Grail presented long-awaited data from its Circulating Cell-free Genome Atlas (CCGA) project, which aims to establish the company’s ability to detect traces of early-stage cancers floating through the bloodstream.
Samples from lung cancer patients were evaluated using three of the company’s prototype genome-sequencing assays. At 98% specificity, detection rates ranged from 38% to 51% in participants with early-stage lung cancer, demonstrating early support for the concept.
“These initial data from CCGA are exciting because they suggest it is possible to detect lung cancer through DNA signals in the blood at earlier stages when survival rates may be higher,” said Geoffrey Oxnard, M.D., an associate professor of medicine at Dana-Farber Cancer Institute and Harvard Medical School, who discussed the results in an oral presentation at the annual meeting of the American Society of Clinical Oncology in Chicago.
In the first phase of the substudy, blood samples from 1,627 participants with and without cancer were sequenced, including 20 cancer types across all stages.

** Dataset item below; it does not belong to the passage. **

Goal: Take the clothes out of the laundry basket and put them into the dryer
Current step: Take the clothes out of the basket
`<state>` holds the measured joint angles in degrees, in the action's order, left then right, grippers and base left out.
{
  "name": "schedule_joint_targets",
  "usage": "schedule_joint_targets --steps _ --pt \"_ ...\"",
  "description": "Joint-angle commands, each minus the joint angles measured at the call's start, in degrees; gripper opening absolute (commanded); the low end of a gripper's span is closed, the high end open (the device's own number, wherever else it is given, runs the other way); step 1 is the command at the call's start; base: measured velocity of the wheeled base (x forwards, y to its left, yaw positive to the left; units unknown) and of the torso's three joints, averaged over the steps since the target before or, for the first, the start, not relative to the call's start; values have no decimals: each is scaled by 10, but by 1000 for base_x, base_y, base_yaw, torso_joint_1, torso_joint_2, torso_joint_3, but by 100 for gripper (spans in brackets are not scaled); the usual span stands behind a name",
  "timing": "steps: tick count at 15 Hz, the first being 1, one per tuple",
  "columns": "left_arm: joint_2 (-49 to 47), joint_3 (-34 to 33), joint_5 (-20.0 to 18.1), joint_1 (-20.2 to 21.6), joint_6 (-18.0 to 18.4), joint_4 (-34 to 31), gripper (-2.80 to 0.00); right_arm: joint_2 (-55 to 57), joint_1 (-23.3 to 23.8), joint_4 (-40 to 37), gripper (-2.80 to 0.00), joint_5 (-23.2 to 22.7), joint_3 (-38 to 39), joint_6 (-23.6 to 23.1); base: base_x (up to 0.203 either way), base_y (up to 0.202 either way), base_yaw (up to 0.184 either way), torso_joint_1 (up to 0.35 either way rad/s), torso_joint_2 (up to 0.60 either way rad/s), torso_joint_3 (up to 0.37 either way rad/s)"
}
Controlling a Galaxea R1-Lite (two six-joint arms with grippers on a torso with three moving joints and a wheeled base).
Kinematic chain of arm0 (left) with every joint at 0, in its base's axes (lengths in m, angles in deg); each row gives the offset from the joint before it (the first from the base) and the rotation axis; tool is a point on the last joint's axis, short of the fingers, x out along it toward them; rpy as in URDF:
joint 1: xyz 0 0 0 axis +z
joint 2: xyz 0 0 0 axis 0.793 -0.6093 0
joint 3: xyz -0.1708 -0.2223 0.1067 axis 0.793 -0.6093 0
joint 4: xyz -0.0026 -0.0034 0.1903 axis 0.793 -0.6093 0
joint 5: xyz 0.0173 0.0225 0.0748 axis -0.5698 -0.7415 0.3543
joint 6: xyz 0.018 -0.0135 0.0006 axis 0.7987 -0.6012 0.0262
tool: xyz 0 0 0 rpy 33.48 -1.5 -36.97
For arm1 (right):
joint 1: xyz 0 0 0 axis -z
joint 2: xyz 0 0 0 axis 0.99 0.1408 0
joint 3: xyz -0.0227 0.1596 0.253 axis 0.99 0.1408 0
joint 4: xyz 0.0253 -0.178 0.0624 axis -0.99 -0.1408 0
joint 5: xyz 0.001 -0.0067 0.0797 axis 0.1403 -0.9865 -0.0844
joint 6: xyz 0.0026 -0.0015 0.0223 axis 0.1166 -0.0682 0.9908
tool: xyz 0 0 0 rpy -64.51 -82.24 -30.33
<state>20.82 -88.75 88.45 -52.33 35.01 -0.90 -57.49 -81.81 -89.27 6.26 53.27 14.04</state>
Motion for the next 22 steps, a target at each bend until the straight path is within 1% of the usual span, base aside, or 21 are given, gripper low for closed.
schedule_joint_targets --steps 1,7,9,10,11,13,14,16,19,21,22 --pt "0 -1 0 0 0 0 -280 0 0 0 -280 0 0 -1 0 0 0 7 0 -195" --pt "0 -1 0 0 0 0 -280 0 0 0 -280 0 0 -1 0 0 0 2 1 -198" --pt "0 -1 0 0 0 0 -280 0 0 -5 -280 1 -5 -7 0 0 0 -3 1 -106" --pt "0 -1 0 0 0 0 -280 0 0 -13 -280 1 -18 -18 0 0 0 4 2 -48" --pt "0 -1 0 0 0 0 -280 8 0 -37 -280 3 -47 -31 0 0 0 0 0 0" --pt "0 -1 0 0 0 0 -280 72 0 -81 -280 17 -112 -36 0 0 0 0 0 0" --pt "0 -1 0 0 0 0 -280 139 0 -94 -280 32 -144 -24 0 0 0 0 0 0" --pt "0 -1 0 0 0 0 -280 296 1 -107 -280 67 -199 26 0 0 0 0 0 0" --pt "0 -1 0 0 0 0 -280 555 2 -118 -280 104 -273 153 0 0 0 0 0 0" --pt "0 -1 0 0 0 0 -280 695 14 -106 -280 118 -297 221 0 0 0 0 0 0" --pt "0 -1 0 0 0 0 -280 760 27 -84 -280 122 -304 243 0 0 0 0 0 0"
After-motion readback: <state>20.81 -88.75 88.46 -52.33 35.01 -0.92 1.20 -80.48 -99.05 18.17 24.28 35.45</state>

In 127 lung cancer patients, the prototype assays sequenced paired cell-free DNA and white blood cells to detect mutations such as single nucleotide variants, small insertions and deletions; somatic copy number changes; and abnormal cfDNA methylation patterns.
Detection rates ranged from 59% to 92% across all stages in patients with adenocarcinoma, squamous cell and small cell lung cancers, with false positive rates under 2%.
Targeted sequencing for small mutations and variations detected 51% of stages I-IIIA lung cancers, while whole-genome assays of somatic changes and methylation patterns identified 38% and 41%, respectively. The three tests performed about the same in later stages of disease, detecting 87% to 89% of cases.
“We are encouraged by these initial results and believe a highly specific blood test for lung cancer could help improve early detection rates for this deadly disease,” Anne-Renee Hartman, M.D., Grail’s VP of clinical development, said in a statement. While the five-year survival rate for early-stage lung cancer is 56%, only 16% of lung cancers are diagnosed at that time, the company said.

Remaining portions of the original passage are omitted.